# ABOUT THIS EXERCISE
Up to and including the line with "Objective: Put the", please reproduce the lines below exactly, beginning with the first.

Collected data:
···
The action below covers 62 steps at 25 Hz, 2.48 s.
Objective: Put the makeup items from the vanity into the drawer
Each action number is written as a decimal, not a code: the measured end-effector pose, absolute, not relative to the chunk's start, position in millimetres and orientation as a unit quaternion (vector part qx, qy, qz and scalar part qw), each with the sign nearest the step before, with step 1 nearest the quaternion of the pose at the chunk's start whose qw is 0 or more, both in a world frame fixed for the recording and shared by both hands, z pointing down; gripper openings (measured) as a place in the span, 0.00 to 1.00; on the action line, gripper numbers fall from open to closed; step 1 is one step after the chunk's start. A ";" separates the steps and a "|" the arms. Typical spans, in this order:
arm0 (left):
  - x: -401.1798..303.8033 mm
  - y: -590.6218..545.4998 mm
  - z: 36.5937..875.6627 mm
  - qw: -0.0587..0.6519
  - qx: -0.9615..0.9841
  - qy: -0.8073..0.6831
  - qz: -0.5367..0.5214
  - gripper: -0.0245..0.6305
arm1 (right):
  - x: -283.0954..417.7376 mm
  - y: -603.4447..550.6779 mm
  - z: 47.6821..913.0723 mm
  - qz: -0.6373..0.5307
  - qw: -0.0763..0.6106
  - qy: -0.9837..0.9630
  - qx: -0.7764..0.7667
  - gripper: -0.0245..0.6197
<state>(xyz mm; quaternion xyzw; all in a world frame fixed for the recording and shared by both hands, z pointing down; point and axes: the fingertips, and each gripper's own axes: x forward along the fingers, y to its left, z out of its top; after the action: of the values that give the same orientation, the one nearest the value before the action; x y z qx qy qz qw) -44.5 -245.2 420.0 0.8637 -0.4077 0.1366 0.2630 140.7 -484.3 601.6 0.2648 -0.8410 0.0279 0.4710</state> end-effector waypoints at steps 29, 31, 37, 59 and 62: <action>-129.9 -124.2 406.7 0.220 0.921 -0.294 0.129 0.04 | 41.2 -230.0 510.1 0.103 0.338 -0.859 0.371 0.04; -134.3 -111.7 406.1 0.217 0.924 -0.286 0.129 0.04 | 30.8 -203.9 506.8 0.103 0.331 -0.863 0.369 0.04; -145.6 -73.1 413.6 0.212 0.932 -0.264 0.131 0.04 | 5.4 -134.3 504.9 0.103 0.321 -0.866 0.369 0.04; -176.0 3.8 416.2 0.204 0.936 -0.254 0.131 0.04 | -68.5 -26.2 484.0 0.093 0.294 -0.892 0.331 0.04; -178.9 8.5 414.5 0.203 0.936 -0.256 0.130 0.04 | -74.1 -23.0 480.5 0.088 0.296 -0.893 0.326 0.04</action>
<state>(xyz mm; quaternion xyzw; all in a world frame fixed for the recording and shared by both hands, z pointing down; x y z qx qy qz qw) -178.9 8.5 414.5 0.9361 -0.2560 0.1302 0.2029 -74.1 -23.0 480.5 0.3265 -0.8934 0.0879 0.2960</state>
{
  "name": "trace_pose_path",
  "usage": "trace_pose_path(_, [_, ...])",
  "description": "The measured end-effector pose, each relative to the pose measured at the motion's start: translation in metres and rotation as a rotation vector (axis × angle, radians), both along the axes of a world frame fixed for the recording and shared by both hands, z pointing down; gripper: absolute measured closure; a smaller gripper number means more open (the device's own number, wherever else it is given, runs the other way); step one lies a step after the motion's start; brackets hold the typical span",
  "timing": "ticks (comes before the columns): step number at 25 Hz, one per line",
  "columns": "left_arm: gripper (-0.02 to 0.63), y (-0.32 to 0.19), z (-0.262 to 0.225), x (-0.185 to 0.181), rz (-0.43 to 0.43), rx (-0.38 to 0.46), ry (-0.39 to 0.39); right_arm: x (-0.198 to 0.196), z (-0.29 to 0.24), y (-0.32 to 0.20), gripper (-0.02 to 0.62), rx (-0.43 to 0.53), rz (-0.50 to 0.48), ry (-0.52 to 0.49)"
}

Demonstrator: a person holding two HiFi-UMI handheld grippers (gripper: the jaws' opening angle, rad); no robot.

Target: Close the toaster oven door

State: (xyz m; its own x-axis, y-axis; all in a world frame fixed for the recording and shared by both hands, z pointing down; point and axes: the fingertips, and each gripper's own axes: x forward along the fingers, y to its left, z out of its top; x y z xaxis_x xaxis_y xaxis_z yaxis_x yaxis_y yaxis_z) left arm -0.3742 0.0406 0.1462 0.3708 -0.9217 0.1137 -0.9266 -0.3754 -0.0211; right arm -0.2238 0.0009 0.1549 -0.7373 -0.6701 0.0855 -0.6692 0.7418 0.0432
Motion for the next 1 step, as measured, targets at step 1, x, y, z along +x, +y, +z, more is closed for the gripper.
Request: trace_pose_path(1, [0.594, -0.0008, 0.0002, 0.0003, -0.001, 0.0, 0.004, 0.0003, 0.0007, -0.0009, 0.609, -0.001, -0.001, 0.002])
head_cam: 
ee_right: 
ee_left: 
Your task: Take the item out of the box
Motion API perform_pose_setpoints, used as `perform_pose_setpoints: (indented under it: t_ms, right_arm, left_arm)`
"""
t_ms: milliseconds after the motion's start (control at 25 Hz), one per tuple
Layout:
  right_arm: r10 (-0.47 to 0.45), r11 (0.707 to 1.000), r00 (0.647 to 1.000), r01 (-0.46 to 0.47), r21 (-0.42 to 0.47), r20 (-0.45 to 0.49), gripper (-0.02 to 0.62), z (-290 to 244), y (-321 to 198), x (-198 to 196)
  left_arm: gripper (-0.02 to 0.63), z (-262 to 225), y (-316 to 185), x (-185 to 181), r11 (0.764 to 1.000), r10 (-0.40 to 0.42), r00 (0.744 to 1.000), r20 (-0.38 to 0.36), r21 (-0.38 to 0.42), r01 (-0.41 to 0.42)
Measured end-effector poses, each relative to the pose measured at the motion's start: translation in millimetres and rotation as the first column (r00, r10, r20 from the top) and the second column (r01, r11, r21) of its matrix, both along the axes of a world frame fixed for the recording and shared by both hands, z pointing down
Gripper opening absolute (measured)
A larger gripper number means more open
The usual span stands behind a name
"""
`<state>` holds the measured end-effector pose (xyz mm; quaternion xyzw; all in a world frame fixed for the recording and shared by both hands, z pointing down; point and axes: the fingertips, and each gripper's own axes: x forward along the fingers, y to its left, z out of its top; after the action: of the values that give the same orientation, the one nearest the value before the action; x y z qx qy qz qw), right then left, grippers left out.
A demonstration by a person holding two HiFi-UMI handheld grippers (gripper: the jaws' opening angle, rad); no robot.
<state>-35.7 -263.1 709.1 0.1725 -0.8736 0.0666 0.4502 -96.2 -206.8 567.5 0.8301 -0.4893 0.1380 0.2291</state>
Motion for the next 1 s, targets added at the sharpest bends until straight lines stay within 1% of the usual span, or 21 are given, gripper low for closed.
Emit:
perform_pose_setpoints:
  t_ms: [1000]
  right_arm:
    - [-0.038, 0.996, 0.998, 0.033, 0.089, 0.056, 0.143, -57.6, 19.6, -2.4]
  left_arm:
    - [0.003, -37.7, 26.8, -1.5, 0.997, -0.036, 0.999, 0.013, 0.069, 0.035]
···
# OUTPUT FOR THIS TASK
The action below covers 62 steps at 25 Hz, 2.48 s.
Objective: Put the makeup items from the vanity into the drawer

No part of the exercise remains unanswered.